## TASK OBJECTIVE
Tally the lines in these records that hold the string "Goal", and reply with the number alone.

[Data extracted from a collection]
* * *

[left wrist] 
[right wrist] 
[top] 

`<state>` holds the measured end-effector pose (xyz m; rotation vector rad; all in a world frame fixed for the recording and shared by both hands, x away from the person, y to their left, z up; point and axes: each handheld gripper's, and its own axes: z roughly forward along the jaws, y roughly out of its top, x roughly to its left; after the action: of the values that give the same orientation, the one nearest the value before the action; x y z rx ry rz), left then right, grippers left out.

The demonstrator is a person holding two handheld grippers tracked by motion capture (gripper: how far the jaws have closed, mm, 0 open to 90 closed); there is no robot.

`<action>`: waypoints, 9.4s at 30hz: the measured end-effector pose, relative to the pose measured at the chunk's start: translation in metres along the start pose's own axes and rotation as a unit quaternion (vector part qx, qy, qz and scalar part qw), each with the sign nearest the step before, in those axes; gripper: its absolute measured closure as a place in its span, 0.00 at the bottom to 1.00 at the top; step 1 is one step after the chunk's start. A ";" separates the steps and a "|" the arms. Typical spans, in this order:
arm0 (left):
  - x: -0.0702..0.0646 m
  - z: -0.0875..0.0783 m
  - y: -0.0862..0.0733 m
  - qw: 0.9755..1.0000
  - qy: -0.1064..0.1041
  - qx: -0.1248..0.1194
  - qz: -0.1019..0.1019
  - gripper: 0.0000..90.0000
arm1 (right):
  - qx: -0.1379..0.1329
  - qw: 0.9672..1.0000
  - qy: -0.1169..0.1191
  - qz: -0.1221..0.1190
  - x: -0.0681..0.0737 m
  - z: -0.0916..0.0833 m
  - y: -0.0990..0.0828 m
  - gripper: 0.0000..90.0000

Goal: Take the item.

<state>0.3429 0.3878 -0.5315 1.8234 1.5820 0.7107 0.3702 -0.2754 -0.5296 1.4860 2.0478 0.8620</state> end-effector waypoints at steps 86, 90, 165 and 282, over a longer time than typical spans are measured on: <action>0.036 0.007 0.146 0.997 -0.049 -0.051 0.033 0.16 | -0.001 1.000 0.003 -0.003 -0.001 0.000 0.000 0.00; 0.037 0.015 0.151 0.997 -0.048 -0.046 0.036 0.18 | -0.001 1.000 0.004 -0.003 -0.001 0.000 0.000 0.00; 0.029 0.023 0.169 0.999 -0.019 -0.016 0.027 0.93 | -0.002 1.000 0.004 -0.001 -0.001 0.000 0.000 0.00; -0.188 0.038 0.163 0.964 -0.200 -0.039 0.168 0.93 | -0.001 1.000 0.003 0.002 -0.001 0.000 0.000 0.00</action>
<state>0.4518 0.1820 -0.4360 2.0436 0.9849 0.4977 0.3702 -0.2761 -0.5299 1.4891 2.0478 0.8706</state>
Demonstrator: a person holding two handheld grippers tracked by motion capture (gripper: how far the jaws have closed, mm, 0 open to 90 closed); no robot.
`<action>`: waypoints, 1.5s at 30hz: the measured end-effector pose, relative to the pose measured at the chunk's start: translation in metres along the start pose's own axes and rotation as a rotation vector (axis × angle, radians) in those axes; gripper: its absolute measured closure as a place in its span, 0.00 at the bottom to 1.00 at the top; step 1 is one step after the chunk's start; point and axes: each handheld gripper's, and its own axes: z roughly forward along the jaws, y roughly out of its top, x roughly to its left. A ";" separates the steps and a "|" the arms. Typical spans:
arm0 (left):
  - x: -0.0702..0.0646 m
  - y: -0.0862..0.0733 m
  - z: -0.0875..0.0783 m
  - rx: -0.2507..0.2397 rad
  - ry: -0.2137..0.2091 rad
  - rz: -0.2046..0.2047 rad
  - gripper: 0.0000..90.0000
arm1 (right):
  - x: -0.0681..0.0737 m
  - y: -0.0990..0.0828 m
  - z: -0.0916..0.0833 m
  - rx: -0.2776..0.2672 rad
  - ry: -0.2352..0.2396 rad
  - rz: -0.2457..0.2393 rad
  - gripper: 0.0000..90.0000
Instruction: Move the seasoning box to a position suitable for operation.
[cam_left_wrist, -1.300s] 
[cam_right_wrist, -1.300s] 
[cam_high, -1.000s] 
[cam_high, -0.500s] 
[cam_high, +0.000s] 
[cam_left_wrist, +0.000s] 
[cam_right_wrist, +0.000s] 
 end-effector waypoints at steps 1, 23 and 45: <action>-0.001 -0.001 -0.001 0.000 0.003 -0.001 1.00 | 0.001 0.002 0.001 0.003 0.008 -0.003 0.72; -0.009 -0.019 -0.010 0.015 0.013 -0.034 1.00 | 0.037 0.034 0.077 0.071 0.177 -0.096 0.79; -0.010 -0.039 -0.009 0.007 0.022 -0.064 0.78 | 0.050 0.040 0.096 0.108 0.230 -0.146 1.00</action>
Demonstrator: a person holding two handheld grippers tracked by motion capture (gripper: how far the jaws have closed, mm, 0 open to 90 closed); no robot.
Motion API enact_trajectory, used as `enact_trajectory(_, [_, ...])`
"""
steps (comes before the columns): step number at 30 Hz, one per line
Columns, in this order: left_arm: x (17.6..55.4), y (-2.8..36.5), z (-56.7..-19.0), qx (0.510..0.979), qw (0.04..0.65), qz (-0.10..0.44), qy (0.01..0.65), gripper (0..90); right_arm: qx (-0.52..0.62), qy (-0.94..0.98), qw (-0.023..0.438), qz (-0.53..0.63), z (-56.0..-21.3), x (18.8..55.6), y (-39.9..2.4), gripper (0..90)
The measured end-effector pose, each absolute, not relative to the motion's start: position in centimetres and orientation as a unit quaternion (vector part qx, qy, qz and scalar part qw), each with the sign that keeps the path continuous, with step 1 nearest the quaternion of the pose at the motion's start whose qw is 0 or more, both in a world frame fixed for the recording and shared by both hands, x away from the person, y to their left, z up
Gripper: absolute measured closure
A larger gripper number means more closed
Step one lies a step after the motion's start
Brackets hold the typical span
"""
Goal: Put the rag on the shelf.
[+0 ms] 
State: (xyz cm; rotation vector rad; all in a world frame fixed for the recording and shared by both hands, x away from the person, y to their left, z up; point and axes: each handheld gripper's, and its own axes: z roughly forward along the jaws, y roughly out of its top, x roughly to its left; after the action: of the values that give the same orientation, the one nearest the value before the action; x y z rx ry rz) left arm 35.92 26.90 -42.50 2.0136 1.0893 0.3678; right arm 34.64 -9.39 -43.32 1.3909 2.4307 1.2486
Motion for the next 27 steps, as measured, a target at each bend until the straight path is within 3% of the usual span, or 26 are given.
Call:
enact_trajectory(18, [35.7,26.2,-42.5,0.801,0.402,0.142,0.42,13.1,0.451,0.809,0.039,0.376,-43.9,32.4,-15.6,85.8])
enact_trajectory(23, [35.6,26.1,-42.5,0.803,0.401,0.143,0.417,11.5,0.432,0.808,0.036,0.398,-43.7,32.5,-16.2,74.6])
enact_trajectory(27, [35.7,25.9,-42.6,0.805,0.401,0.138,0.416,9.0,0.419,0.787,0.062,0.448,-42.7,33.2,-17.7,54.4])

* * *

## ANSWER SECTION
2